Nonmyeloablative conditioning to induce bilateral tolerance after allogeneic bone marrow transplantation in mice.

We recently described a new nonmyeloablative method to induce stable and specific transplantation tolerance to allogeneic tissues in adult mice. It included total lymphoid irradiation (TLI) of recipients with six fractions of 200 cGy each, inoculation with donor bone marrow (BM) cells and cyclophosphamide (Cy) for selective elimination or inactivation of residual donor-reactive cells of the host, and infusion with T-cell depleted donor BM cells after Cy.

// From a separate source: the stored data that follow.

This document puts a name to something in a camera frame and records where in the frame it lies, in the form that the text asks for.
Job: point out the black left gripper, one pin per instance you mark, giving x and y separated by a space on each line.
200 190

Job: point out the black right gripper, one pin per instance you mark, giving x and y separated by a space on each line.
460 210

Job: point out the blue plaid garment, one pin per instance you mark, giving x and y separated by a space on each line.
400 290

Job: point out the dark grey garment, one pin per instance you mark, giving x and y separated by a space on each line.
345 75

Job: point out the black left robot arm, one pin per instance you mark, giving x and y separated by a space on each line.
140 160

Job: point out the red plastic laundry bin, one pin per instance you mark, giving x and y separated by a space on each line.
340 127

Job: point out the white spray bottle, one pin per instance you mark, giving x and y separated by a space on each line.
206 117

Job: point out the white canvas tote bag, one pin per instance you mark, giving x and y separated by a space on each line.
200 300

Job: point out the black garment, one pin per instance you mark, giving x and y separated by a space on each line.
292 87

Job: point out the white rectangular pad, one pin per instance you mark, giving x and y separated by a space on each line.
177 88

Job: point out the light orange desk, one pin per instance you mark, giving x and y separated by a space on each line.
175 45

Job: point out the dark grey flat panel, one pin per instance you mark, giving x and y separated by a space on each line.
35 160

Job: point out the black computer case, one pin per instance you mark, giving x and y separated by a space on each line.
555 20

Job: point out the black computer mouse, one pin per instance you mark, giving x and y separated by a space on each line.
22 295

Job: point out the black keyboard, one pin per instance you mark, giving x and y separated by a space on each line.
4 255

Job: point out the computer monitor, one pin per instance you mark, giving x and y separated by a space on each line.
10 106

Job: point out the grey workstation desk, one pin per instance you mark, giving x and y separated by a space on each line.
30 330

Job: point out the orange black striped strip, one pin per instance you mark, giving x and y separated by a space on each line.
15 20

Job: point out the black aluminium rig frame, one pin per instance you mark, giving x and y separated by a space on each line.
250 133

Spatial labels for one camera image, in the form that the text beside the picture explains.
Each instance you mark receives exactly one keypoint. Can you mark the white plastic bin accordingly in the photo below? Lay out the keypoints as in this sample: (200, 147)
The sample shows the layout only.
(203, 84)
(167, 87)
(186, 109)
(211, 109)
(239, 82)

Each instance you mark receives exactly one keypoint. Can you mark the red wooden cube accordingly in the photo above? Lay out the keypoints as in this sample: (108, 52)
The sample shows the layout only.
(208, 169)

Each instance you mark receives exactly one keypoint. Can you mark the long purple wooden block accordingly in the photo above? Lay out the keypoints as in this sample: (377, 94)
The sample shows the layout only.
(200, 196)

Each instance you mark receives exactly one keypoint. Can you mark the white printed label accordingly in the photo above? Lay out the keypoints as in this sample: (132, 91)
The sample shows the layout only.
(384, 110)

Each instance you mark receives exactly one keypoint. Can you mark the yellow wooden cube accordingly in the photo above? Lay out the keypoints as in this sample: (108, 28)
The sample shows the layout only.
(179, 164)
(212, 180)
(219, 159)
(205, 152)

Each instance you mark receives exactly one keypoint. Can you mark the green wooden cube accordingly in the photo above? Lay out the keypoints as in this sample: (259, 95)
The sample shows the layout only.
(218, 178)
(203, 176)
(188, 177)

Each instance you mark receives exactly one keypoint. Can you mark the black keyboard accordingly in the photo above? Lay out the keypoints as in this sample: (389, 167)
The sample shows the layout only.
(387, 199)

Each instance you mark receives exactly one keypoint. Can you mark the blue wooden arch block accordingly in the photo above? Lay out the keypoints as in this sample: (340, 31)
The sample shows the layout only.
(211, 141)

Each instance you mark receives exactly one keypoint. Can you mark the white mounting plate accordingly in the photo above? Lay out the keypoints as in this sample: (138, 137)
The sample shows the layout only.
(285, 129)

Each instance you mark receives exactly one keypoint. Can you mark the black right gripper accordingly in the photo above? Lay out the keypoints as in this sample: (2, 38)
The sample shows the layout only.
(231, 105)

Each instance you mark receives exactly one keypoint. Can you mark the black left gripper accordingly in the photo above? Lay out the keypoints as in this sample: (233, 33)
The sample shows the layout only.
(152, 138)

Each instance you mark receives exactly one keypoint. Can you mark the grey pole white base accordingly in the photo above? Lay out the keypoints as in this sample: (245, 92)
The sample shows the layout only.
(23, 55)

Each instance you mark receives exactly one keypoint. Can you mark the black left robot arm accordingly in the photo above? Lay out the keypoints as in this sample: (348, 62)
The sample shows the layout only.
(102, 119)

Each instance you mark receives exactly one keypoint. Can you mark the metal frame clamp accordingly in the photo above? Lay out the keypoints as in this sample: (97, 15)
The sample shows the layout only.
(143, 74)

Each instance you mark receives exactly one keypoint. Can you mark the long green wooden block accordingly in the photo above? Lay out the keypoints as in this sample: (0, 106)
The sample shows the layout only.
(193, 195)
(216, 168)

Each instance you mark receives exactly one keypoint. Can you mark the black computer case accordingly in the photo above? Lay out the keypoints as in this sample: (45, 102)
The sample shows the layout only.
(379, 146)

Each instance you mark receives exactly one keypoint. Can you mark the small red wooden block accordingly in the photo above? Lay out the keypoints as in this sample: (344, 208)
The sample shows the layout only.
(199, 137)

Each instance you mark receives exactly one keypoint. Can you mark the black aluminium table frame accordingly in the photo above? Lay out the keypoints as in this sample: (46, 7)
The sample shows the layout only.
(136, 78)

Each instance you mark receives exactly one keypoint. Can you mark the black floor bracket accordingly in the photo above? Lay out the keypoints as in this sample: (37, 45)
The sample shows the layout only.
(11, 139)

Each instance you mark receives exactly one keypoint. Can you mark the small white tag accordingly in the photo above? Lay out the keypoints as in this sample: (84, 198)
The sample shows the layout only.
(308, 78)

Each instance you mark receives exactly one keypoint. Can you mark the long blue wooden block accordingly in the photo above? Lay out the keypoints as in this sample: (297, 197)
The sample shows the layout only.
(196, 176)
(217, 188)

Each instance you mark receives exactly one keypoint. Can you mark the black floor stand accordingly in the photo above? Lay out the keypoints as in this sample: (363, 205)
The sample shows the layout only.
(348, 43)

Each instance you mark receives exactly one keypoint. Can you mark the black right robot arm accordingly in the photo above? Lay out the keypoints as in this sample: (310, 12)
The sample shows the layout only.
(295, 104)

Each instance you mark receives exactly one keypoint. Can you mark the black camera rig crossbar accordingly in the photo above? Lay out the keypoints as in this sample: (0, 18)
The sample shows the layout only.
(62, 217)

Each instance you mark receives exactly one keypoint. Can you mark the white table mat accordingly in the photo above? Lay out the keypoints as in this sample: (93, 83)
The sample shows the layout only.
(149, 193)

Here, we investigated the possibility to induce stable bilateral graft-vs-host and host-vs-graft transplantation tolerance using non-T-cell depleted allogeneic BM. Our results show that the dose of BM required for the induction of transplantation tolerance was inversely correlated with the intensity of the conditioning. Transfer of a low dose (3 x 10(6)) of total donor BM cells to recipients preconditioned with a less intensive regimen (two or three TLI fractions instead of six) diminished graft-vs-host disease (GVHD)-related mortality of recipients to 40% and converted 89% of the survivors into GVHD-free mixed hematopoietic chimeras that maintained donor skin allografts >180 days. A tenfold increase in the number of donor BM cells (3 x 10(7) instead of 3 x 10(6)) reduced the rate of GVHD-related mortality of recipients to 20% and resulted in bilateral transplantation tolerance in 100% of nonirradiated survivors.